If you didn't build it, you can't trust it.

------
baldajan
What's interesting about this case is, when it started, the sides were split
50/50 between Apple and the FBI. But as time went on, and Apple's PR, legal,
and executive machine spoke and educated more people on the issue, the side
tipped towards Apple.

Then the congressional hearing happened, where Issa (R - Calirfornia) knew
more about the technical details of the phone than Commey. Given that Commey
didn't bring a technical aide with him, and him saying things like 'this
software would be obsolete because of newer iPhones, and wouldn't work on the
6 and 6S' were completely false and hard to imagine were made with merely
negligence (i.e. He was very clearly lying).
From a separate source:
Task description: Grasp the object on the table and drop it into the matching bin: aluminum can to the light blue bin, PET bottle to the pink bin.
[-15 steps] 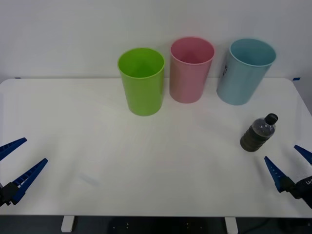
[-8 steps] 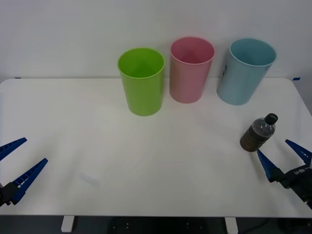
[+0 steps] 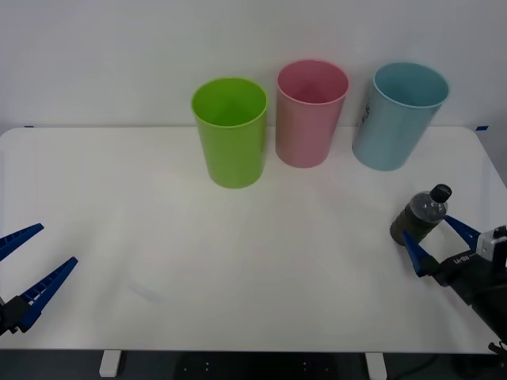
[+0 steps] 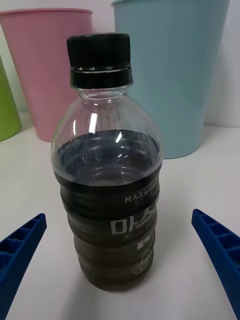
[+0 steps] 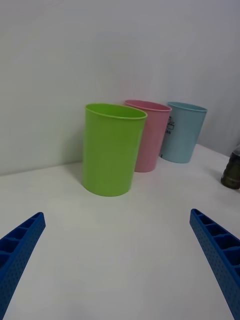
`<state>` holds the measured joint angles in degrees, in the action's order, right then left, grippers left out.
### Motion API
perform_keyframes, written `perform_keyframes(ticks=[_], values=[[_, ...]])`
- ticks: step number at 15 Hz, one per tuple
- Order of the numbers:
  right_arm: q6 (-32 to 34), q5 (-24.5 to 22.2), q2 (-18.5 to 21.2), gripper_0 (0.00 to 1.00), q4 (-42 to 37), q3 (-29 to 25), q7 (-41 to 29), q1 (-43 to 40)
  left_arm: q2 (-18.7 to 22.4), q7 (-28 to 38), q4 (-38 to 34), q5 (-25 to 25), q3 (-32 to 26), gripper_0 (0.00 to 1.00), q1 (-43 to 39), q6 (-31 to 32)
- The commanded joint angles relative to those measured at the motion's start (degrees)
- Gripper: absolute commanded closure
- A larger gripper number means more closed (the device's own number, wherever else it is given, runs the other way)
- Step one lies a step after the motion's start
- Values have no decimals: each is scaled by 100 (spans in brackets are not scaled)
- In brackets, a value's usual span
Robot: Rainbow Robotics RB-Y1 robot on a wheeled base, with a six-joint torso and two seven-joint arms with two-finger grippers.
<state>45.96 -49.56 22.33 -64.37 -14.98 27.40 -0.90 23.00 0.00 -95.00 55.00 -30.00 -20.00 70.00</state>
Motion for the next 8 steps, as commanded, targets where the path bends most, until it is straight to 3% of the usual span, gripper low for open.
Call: perform_keyframes(ticks=[1,8], values=[[1,70,-27,0,319,57,108,283,0,0,0,0,0,0,0,0],[-166,105,-79,0,662,241,275,679,0,0,0,0,0,0,0,0]])
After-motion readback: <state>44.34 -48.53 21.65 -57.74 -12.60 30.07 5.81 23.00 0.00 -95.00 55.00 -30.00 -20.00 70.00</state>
And after all that, and the FBI and DOJ PR machine trying to fight back, it
became clear that media was starting to side with Apple (Morning Joe on MSNBC
is a perfect example of what a 2-3 week time span can do to an opinion).

I even suspect the Judge would have also sided with Apple and the FBI would be
fighting for the appeal, and they would have known that. It's smart for the
FBI to drop the case, but timing + intentions to bring up the case in the
first place were scummy.

Let's remember that Commey, the director of the FBI, was a NY prosecutor.
Given that the current NY prosecutor wanted to unlock phones with ease (as
they don't have the resources of the FBI and access to the NSA), Commey was
"simply" trying to help a friend by deceiving the public and forcing Apple to
do something it didn't want to, that Apple knew it shouldn't. It simply wasn't
worth the fight, and I do believe it put the FBI in their place, as even a
terror attack couldn't even get them the mandate they sought. This is likely
not the end, and the FBI knows that any company that has the reach they need
will likely set a precedent against them, so it'll be interesting to see what
they do next.

All in all, what the FBI got out of this mess: making a whole lot of devices
and services more secure.

------
guscost
> On a conference call with reporters late Monday, a law enforcement official
> ... said the case was never about setting a precedent, but only about
> getting information from a dead terrorist’s phone

Pure 100% unpasteurized bullshit.

------
bcook
They could just contact geohot...

In some ways I suspect that the FBI's arguments are a smoke-screen to keep us
from talking about the fact that unknown 0-days exist and perhaps the NSA even
has a few.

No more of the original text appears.